I hope you will be the flower that blooms in between.

1.7K 257 28
                                    

Ini. Aneh. Banget.

June nggak menyangka akan datang waktu di mana dia akhirnya memasuki sebuah ruangan yang buatnya sangat nggak menarik untuk didatangi sepanjang masa SMA-nya. Ruangan yang penuh dengan aroma orang-orang sok penting, sok sibuk, juga sebuah meja tempat berlangsungnya perdebatan tanpa akhir tentang kepengurusan yang ngaco: ruang OSIS.

Bagian teraneh dari semuanya adalah bahwa dia ada di ruangan ini bersama Dhana.

Dan Wafi.

Bertiga.

Sebentar, biarkan June mengingat kembali asal mula kejadian ini.

"Jun, ntar sore ngapain?" Tanya Dhana menghampirinya pagi tadi ketika June baru menduduki bangkunya. Dimas, teman sebangku June, sempat melirik tertegun sampai June terpaksa berdeham kikuk. Sekiranya sampai detik itu belum ada yang tahu kalau June sudah jadi salah satu teman terdekat Dhana.

"Ga ngapa-ngapain. Kenapa?"

"Mau belajar sama gue ga?"

"Hah. Kenapa sama lo?"

"Ih, sama Kak Wafi juga maksud gueee. Nanti, pulang sekolah, di ruang OSIS."

"Emang ga dipake?"

"Hari ini enggak." Dhana tiba-tiba memiringkan kepalanya tepat ke depan wajah June. "Gimana mau ga? Mau ya?"

June bisa merasakan lirikan Dimas semakin intens. Dia berdeham lagi, membuang pandangannya ke arah yang jauh, "Iya."

"Bener?"

"Iya."

"Lo bawa buku kan?"

"Ada di loker."

"Siiip!"

Lalu Dhana berlalu. June menengok ke kiri. Berbagai macam dalih sedang ribut menyusun diri di dalam kepalanya, tapi ternyata Dimas nggak bertanya apapun dan kembali membaca komik. Untuk ketiga kalinya, tenggorokan June terasa gatal.

Yup, it's Dhana, anyway.

Dhana yang memang berteman dengan semua orang. Cewek seperti dia nggak akan mungkin menimbulkan spekulasi macam-macam, iya kan?

Kira-kira begitulah penyebab mengapa June berakhir di ruangan asing ini, tepat pukul 15.30 setelah melewati dua jam pelajaran Bahasa Indonesia yang bikin June tidur pulas di kelas, duduk di hadapan buku-bukunya yang membentang. Turut serta jadi murid dadakan seorang Wafi Wirawan.

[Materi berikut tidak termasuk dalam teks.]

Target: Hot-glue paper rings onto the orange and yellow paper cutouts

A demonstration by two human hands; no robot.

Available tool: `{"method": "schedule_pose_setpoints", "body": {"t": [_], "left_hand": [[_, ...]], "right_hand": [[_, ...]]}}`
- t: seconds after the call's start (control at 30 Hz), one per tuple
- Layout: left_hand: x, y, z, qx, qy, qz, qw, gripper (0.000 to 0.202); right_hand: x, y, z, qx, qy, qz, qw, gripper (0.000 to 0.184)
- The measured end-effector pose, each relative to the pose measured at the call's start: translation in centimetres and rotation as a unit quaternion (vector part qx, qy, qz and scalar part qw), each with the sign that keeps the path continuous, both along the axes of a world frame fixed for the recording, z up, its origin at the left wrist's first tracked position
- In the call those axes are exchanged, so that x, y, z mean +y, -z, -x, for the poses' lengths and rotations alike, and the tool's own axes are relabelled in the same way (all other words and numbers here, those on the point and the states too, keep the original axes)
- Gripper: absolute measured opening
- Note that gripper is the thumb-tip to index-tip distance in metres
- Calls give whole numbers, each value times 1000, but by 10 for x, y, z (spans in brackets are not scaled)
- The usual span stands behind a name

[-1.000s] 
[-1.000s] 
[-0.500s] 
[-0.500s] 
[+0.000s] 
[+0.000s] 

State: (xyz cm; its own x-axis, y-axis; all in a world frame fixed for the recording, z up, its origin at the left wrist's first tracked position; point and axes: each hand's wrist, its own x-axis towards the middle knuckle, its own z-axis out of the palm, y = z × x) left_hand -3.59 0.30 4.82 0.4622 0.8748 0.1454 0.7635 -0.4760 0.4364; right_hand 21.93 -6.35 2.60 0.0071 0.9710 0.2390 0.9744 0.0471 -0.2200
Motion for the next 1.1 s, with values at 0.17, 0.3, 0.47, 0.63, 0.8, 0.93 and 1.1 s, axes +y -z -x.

Perkenalan pertamanya dengan Wafi nggak begitu buruk. Dia tahu June karena June sering terlihat bersama gerombolan anak-anak futsal di lapangan, di kantin, maupun di warung Teh Sukma. June juga tahu Wafi, tentu, karena dia mantan ketua OSIS yang berprestasi. Mereka lalu bertukar senyum (meski June nggak tahu dia berhasil senyum atau enggak) dan duduk berhadapan sementara Dhana memilih kursi di samping Wafi.

"Hari ini ngebahas apa Dhan?" Tanya Wafi dengan suara beratnya, memulai bimbingan belajar hari itu.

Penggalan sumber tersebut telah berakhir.